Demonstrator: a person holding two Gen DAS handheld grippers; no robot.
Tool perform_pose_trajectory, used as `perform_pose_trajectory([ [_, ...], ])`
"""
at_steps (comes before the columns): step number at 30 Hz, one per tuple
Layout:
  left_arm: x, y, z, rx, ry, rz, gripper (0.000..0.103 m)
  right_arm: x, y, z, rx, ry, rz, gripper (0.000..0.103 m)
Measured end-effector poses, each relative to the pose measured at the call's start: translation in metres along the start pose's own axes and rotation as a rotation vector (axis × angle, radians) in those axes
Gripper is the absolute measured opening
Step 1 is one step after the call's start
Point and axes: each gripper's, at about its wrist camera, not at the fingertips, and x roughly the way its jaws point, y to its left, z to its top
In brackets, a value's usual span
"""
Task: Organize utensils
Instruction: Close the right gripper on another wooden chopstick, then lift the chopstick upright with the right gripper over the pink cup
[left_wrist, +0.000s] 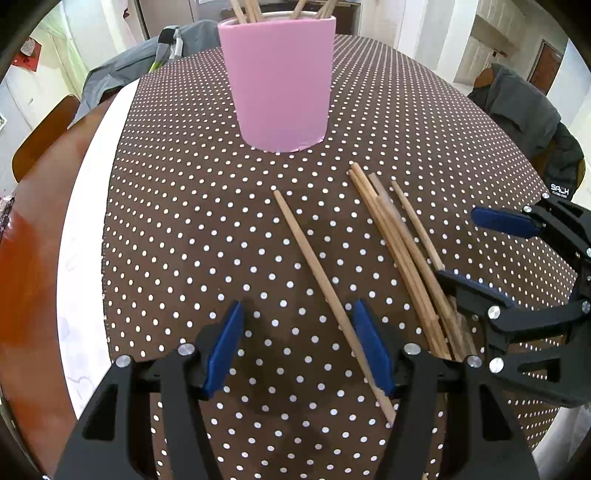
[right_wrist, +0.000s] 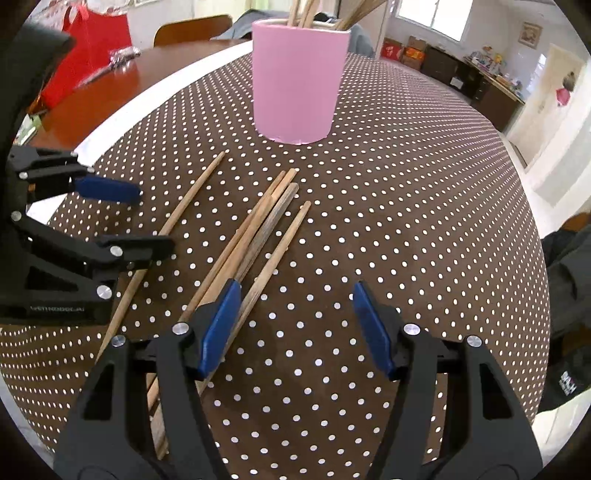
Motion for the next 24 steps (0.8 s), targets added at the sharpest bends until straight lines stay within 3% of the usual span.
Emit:
perform_pose_trajectory([
  [4,0.003,0.002,0.006,-0.009,0.002,0.003,0.061,0.005,0.001,0.006,-0.035,0.060,-0.001,0.063],
  [6,0.005,0.003,0.009,-0.014,0.008,0.003,0.061,0.008,-0.006,0.010,-0.022,0.102,0.046,0.058],
  [10,0.008,0.003,0.016,-0.032,0.013,0.007,0.059,0.011,-0.023,0.022,0.013,0.153,0.084,0.028],
  [12,0.008,0.002,0.019,-0.038,0.009,0.009,0.052,0.012,-0.032,0.027,0.031,0.176,0.102,0.019],
  [15,0.009,0.002,0.024,-0.054,0.006,0.017,0.039,0.015,-0.045,0.032,0.067,0.198,0.149,0.016],
  [20,0.008,-0.001,0.025,-0.065,-0.007,0.019,0.010,0.016,-0.058,0.033,0.120,0.158,0.190,0.006],
  [24,0.007,0.002,0.023,-0.099,-0.032,-0.007,0.006,0.013,-0.064,0.029,0.165,0.081,0.246,0.006],
])
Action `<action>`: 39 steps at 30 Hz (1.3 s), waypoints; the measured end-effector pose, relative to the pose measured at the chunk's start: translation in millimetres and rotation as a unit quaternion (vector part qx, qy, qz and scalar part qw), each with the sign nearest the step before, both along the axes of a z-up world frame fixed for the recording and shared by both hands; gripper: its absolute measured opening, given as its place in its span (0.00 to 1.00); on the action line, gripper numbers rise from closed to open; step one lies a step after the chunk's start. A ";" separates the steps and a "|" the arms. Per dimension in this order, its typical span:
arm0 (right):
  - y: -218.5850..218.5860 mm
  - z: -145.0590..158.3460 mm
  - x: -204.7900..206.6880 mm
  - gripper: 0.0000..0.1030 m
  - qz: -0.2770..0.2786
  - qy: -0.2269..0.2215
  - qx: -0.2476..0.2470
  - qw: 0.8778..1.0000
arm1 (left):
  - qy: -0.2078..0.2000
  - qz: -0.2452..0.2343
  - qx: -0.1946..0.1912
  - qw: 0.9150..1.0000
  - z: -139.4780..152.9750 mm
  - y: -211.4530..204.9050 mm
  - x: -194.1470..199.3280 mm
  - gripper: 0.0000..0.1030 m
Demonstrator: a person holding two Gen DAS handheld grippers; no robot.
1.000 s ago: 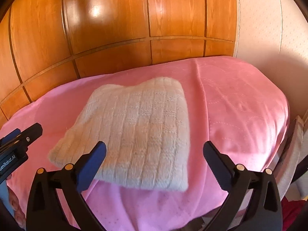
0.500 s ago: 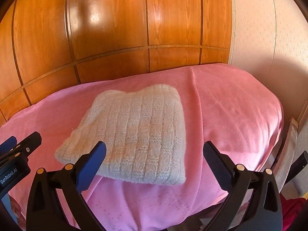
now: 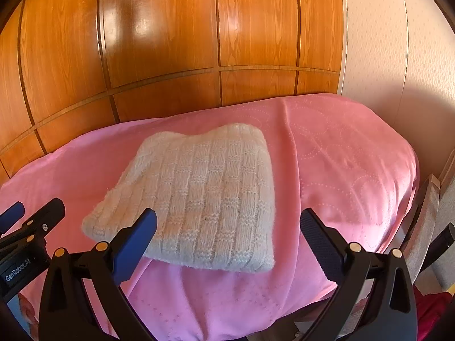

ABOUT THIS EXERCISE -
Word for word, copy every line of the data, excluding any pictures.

RESULT OF THE TASK -
Demonstrator: a person holding two Gen DAS handheld grippers; no robot.
Tool perform_pose_trajectory, used as `perform_pose_trajectory([ [_, ...], ])`
"""
at_steps (comes before the columns): step number at 30 Hz, one per tuple
Layout:
  left_arm: x, y, z, rx, ry, rz, gripper (0.000..0.103 m)
  right_arm: x, y, z, rx, ry, rz, gripper (0.000..0.103 m)
Measured end-effector poses, each relative to the pose measured at the call's start: translation in metres along the start pose's own axes and rotation as a rotation vector (axis × angle, radians) in those axes
Gripper is the absolute measured opening
Step 1 is one step after the call's start
Point and axes: each gripper's, at about its wrist camera, not at the fingertips, and x roughly the way its jaws point, y to its left, z to its top
In brackets, a value's usual span
"""
Task: Organize utensils
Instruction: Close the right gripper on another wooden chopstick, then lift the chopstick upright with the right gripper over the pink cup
[left_wrist, +0.000s] 
[right_wrist, +0.000s] 
Motion for the next 24 steps (0.8 s), targets added at the sharpest bends until straight lines stay within 3% of the usual span.
Emit:
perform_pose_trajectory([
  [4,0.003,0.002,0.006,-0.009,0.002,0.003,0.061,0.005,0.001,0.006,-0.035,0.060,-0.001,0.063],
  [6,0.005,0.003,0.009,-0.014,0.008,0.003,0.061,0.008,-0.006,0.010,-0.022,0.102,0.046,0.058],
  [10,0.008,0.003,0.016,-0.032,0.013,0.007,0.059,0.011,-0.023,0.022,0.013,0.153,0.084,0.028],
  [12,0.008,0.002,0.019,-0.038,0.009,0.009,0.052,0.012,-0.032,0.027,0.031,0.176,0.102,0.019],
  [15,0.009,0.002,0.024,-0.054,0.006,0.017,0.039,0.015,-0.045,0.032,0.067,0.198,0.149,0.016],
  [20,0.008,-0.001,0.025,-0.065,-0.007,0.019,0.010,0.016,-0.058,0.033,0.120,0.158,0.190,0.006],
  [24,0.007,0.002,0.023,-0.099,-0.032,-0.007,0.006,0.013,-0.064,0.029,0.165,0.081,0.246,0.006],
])
Action `<action>`: 39 steps at 30 Hz (1.3 s), waypoints; the measured end-effector pose, relative to the pose measured at the chunk's start: translation in millimetres and rotation as a unit quaternion (vector part qx, qy, qz and scalar part qw), each with the sign nearest the step before, both along the axes of a z-up world frame fixed for the recording and shared by both hands; gripper: its absolute measured opening, given as its place in its span (0.00 to 1.00); on the action line, gripper numbers rise from closed to open; step one lies a step after the chunk's start. A ";" separates the steps and a "|" the arms. Per dimension in this order, its typical span:
arm0 (right):
  - y: -218.5850..218.5860 mm
  - z: -145.0590..158.3460 mm
  - x: -204.7900..206.6880 mm
  - gripper: 0.0000..0.1030 m
  - qz: -0.2770..0.2786
  - qy: -0.2269..0.2215
  - qx: -0.2476..0.2470
  - qw: 0.8778..1.0000
arm1 (left):
  - qy: -0.2078..0.2000
  - qz: -0.2452..0.2343
  - qx: -0.1946..0.1912
  - qw: 0.9150..1.0000
  - z: -139.4780..152.9750 mm
  - y: -211.4530..204.9050 mm
  - x: -194.1470..199.3280 mm
  - gripper: 0.0000..0.1030 m
Demonstrator: a person holding two Gen DAS handheld grippers; no robot.
1.000 s ago: 
0.500 s ago: 
now: 

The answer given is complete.